Transcript
PANOS PREVEDOUROS: It is still like about one third of the project which is the most difficult because it goes through urban Honolulu. It hasn't gone out to bed, so we don't know what the actual companies who are going to build it, what kind of payments they want. So it is a guesstimate of the authority that supervises the project that eventually the cost is gonna be something in the order of 10 billion dollars. Therefore since based on past laws that were collecting only about 7 point something, that they would need like 2 point something billion to bridge the gap. And what happened then, as you said, we just concluded a special session and the legislature passed the law that is estimated because this is all future taxes to produce 2.4 billion dollars which may or may not be sufficient for completion.
SARA VUI-TALITU: Do you think it will ever come to an end?
PP: Well it will come to an end because everybody is quite upset about the total price tag for even this fairly shortened version of the project because the original plan that people brought into it was a 36 mile project. This, that they are trying to conclude now, it is a 20 mile project. And by then everybody will be fed up because nobody will want to touch it for decades if not generations because they know what is the approximate cost per mile and of course it is going to be a no-no for any expansions because of the cost.
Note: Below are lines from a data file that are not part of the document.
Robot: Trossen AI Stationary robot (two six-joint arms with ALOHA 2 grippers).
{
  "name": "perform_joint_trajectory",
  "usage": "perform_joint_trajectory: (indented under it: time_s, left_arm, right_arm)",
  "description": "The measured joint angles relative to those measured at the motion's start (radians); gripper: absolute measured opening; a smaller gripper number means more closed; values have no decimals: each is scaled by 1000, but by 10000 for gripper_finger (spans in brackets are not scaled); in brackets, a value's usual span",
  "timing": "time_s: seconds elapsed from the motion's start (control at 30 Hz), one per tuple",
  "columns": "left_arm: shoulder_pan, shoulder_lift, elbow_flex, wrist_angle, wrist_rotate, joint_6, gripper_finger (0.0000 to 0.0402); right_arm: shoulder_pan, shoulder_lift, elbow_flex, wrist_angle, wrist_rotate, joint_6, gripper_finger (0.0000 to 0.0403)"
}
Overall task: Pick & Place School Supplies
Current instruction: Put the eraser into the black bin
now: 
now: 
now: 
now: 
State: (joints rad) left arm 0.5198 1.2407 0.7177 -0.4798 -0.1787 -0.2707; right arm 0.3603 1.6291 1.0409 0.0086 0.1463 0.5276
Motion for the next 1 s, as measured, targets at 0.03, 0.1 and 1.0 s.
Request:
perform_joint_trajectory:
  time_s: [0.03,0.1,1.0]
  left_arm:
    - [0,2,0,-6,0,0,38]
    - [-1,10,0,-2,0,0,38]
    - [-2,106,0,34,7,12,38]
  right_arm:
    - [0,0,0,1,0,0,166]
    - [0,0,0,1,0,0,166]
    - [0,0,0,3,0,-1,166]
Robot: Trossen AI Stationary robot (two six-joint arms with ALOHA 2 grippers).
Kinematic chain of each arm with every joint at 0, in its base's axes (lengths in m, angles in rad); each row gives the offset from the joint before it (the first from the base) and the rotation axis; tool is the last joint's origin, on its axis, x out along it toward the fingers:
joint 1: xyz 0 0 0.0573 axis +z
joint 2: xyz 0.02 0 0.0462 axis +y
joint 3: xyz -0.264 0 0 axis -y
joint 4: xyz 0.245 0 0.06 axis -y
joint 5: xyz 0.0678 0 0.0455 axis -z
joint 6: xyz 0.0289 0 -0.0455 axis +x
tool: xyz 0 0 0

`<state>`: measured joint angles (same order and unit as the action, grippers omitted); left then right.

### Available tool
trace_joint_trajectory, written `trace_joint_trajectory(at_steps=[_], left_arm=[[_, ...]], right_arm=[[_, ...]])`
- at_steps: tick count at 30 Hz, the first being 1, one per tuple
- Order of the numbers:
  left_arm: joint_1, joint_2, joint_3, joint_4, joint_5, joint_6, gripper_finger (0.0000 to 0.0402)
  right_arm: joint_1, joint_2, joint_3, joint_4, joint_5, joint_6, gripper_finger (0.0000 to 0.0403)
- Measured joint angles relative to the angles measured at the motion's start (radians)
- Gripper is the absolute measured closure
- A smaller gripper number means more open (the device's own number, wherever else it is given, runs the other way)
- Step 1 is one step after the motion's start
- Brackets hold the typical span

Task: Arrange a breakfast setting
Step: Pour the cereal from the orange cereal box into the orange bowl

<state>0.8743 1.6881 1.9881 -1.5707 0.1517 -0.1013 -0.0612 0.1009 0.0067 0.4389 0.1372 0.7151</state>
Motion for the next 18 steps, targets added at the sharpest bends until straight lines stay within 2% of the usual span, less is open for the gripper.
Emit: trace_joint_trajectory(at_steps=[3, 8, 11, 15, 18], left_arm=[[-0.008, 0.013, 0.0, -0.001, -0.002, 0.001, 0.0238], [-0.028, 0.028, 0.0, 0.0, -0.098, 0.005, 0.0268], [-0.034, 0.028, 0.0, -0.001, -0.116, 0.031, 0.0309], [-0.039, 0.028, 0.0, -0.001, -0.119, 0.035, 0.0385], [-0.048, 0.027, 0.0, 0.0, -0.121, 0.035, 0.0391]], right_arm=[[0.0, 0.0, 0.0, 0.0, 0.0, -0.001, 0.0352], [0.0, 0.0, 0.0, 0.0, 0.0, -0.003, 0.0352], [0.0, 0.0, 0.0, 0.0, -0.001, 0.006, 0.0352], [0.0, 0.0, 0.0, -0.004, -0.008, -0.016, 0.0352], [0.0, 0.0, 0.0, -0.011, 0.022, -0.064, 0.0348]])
SV: What have been the ongoing challenges to this project?
PP: Total and complete incompetency in mismanagement because recently published an article and added up the construction costs. And I looked at them and said well the construction companies do not seem to be gouging us because if we projected the actual construction cost, and the cost of buying the rail equivalent at about 4 billion dollars then on top of that people will need to add soft cost. The highest soft cost is 50 percent, so 4 billion plus 2 billion makes 6 billion. How do we get from 6 billion to 10 billion? Is it 4 billion of waste or 4 billion of fraud? Something along those lines because there is no normal explanation for such overage.
SV: So do you think with this extra money they have passed to get with this legislation are there enough checks and balances for say auditing purposes?
PP: Well they do request a detailed audit but they don't exactly mandate it and the state auditor will conduct it which is not exactly an independent authority and their talent into such complex and unique project is not going to be the best. We should have put aside monies which is really trivial given the overall scope and a couple of million dollars at most would have done it for a national forensic expert on transit systems to come and look at what is really happening here and how come our transit system is two to three times more expensive than other comparable US systems.
SV: It does make one question where that money has gone.
PP: Right. Naturally now they open another can of worms because in addition to the regular excise or general sales tax they also passed a 1 percent tourism tax so if you come and visit and stay at a hotel you will pay for the rail now and this is a state tax so if the hotel is on another island of Maui or Kauai, that tax is taken for the rail in Honolulu so those outer islands feel quite miffed as instead of getting a transit accommodation tax, that one percent is taken out off the top and given to Honolulu to build the rail.